表姐在月子中心当月嫂,有次跟我说:“别看有些产妇住最贵的套房,老公天天送花,婆婆雇俩保姆,晚上孩子哭,还是得自己爬起来喂。”她说有个姑娘,老公只在签入住单时出现过,婆婆整天念叨“我们那时候生五个都没这么娇气”,姑娘抱着孩子掉眼泪,她想劝,人家抹抹脸说“月嫂别多嘴”。

我家孩子出牙晚,八个月还没冒头。我急得查遍百度,差点要带他去测骨密度。后来儿保医生说:“每个孩子有自己的节奏,晚两个月算啥?”现在他一岁三个月,八颗牙白得晃眼,打脸不?

辅食添得太精细这事,我踩过坑。六个月开始用辅食机打泥,八个月还在吃糊糊。有次表姐来,看孩子用舌头把米糊往外顶,说:“得练咀嚼啊,不然以后说话都晚。”现在他啃苹果块、撕馒头皮,吃得满地都是,但医生夸他口腔肌肉发育得好——早知道当初少洗几次围兜了。

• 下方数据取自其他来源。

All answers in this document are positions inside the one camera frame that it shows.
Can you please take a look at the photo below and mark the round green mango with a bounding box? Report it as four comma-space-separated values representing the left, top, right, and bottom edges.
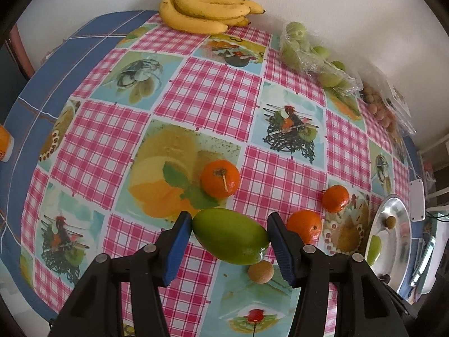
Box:
365, 234, 383, 267

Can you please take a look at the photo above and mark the small tangerine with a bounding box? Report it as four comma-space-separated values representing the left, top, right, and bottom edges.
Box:
322, 185, 350, 213

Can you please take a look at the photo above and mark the yellow banana bunch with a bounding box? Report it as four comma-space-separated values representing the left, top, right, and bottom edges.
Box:
159, 0, 266, 35

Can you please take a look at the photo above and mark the round metal plate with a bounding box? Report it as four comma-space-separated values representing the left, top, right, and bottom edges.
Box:
365, 194, 413, 293

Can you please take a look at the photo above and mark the pile of tan longans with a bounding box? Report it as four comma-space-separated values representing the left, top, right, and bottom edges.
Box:
361, 84, 398, 129

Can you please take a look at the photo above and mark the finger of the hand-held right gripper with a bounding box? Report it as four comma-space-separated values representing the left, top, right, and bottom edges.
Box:
381, 274, 413, 315

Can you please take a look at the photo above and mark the bag of green apples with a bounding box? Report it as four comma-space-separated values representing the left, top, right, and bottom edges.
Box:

最没用的偏方是“孩子哭别抱,抱惯了放不下”。有次他哭得脸通红,我咬着牙不抱,结果他哭到吐奶,吓得我抱起来哄了半小时。后来才知道,小婴儿哭是本能,他哪懂什么“惯”?现在他哭,我第一反应是检查尿布、喂奶、拍嗝,这三样都不是,再抱起来哄——当妈的不是机器人,哪能真狠得下心?

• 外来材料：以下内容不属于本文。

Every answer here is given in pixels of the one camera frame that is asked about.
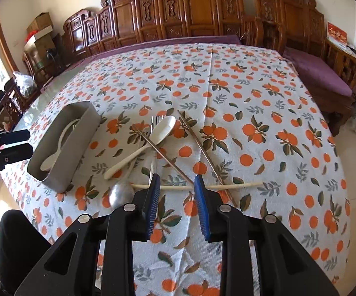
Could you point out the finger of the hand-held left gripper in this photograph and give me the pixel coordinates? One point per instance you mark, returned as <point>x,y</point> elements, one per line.
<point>11,136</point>
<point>14,155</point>

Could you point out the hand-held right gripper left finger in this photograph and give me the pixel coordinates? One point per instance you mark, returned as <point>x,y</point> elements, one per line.
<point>153,203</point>

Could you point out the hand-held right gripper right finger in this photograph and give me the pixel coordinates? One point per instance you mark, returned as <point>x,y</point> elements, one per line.
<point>202,203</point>

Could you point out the white soup spoon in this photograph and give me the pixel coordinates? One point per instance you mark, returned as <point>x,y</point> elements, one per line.
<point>49,162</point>

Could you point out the metal spoon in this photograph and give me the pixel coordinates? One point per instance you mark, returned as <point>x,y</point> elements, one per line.
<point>119,192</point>

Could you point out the cream chopstick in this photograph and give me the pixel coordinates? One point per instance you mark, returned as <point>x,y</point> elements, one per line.
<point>242,185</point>

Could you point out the rectangular metal tray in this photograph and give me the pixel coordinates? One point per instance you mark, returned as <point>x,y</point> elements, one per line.
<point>73,151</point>

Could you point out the metal fork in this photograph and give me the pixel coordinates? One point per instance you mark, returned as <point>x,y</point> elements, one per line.
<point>157,121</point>

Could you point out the wooden side chair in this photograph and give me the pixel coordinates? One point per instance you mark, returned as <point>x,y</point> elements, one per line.
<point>11,104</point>

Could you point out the clear plastic bag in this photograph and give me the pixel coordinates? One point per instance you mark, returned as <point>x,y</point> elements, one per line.
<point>24,83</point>

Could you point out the orange print tablecloth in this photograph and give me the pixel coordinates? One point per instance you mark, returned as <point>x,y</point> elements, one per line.
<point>258,160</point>

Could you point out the person's black trousers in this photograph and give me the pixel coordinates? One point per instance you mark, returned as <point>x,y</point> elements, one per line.
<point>20,246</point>

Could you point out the large cardboard box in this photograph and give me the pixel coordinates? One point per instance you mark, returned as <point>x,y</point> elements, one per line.
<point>42,49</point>

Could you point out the small cardboard box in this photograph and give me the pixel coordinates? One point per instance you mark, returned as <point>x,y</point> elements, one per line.
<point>40,22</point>

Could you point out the purple sofa cushion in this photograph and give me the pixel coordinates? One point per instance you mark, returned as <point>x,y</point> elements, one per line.
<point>196,40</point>

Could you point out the purple armchair cushion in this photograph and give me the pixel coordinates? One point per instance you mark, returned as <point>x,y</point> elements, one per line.
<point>316,71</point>

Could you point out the carved wooden sofa bench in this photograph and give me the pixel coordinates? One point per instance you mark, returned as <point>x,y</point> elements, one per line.
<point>165,9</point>

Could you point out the carved wooden armchair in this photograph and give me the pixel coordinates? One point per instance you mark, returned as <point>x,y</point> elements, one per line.
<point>289,15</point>

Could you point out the red card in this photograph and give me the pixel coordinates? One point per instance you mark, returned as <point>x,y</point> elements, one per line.
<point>336,33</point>

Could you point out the wooden door frame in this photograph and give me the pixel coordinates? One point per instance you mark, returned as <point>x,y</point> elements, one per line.
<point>4,40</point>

现在孩子一岁半,我最深的体会是:别跟别人比。有人孩子三个月睡整觉,有人一岁还在夜醒;有人八个月会走路,有人一岁三个月才敢撒手。比来比去,除了让自己焦虑,有啥用?我同事说:“孩子就像小树苗,有的春天发芽,有的冬天抽枝,急啥?”
对了,表姐还说,月子中心里最轻松的产妇,不是住最贵房间的,是老公肯半夜起来换尿布、婆婆不指手画脚、自己想吃什么能痛快吃的。妈的,原来“幸福”这么简单,可惜我月子里没懂。